Все системы, используемые в работе, синхронизированы между собой. Управление процессом лазерного воздействия осуществляется с помощью компьютера 15. Второй компьютер 16 используется для комплексной диагностики процесса формирования и перелета гелевых микрокапель, а также для получения изображений перелетевших микрокапель на акцепторной подложке с помощью цифровой камеры 17.

Созданный комплекс позволяет проводить диагностику процесса лазерной печати, необходимую для подбора оптимальных режимов при различных сочетаниях гелей и живых микробиологических объектов. Такие исследования крайне востребованы при разработке технологии лазерной биологической трехмерной печати живыми клеточными культурами, агрегатами (сфероидами) из клеток, микробными объектами на почвенных носителях и т.д. Комплекс позволяет также исследовать фазовые переходы в области лазерного воздействия, включающие процессы формирования сверхкритической флюидной (с.к.ф.) среды, “фазового взрыва”, сверхинтенсивное кипение и т.п.

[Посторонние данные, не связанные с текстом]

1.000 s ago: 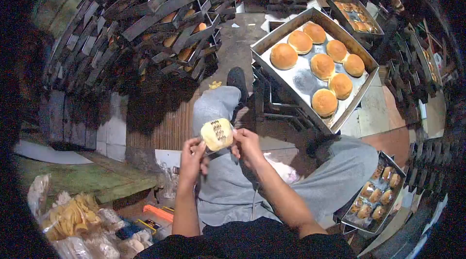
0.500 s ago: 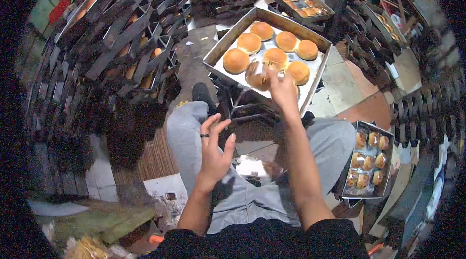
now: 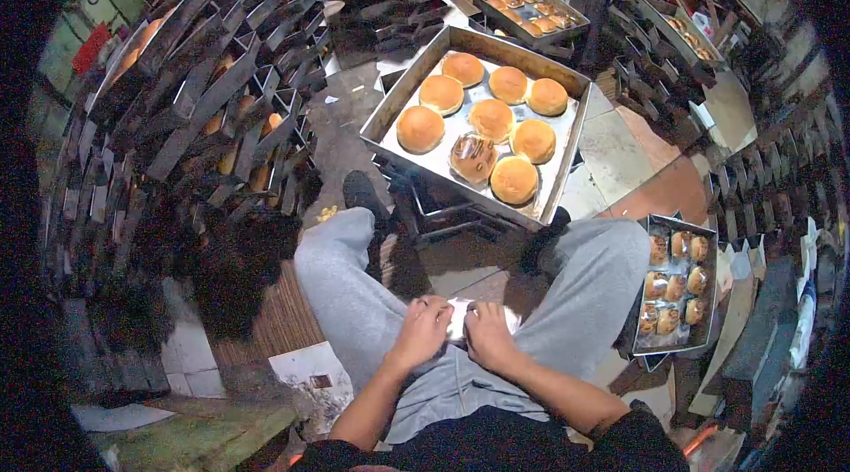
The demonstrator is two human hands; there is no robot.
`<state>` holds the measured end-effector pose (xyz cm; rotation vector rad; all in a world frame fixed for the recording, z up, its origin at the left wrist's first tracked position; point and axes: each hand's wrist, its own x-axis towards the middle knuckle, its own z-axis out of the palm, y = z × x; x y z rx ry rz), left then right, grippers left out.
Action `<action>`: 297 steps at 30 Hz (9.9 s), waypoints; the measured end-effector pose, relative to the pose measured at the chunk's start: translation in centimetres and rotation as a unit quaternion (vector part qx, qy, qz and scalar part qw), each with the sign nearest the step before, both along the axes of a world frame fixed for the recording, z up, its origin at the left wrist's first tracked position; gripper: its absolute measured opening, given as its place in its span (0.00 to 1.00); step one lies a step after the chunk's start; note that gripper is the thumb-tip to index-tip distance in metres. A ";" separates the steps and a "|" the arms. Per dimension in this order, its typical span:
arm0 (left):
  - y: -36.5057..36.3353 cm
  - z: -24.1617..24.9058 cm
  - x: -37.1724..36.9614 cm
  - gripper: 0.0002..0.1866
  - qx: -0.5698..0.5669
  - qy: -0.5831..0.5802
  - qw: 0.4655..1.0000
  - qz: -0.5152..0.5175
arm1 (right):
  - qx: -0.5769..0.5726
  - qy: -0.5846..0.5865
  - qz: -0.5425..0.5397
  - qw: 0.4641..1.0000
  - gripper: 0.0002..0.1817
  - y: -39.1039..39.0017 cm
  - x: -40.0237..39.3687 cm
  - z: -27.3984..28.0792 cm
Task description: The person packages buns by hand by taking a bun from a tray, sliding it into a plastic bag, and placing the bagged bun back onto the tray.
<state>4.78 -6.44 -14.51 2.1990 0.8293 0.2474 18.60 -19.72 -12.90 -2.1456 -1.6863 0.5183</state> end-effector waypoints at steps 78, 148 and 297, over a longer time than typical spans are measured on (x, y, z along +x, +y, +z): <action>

Работа выполнена при поддержке Министерства науки и высшего образования в рамках исполнения работ по Государственному заданию ФНИЦ “Кристаллография и фотоника” РАН в части разработки технологии для клеточной лазерной печати, грантов РФФИ: № 18-32-00607 в части исследования процесса лазерно-индуцированного переноса гелевых микрокапель для клеточной печати и № 18-29-06056 в части исследования воздействия эффектов с.к.ф.-сред при импульсном лазерном получении гелевых частиц.

Список литературы

  1. Ovsianikov A., Gruene M., Pflaum M., Koch L., Maiorana F., Wilhelmi M., Haverich A., Chichkov B. // Biofabrication. 2010. V. 2. № 1. doi 10.1088/1758-5082/2/1 /014104

  2. Minaev N.V., Yusupov V.I., Zhigarkov V.S., Churbanova E.S., Cheptsov V.S., Gorlenko M.V., Bagratashvili V.N. // KnE Energy Phys. 2018 P. 23 ISSN 2413-5453. doi 10.18502 /ken.v3i3.2010

  3. Yusupov V.I., Zhigar V.S., Churbanova E.S., Chutko E.A., Evlashin S.A., Gorlenko M.V., Cheptsov V.S., Minaev N.V., Bagratashvili V.N. // Quantum Electron. 2017. V. 47. № 12. P. 1158. doi 10.1070/QEL16512

  4. Yusupov V.I., Gorlenko M.V., Cheptsov V.S., Minaev N.V. // Laser Phys. Lett. IOP Publishing. 2018. V. 15. № 6. P. 1. doi 10.1088/1612-202X/aab5ef

  5. Карабутов А.А., Пеливанов И.М., Подымова Н.Б., Скипетров С.Е. // Квантовая электроника. 1999. Т. 29. № 3. С. 215.

  6. Юсупов В.И., Коновалов А.Н., Ульянов В.А., Баграташвили В.Н. // Акустический журнал. 2016. Т. 62. № 5. С. 531.

Дополнительные материалы отсутствуют.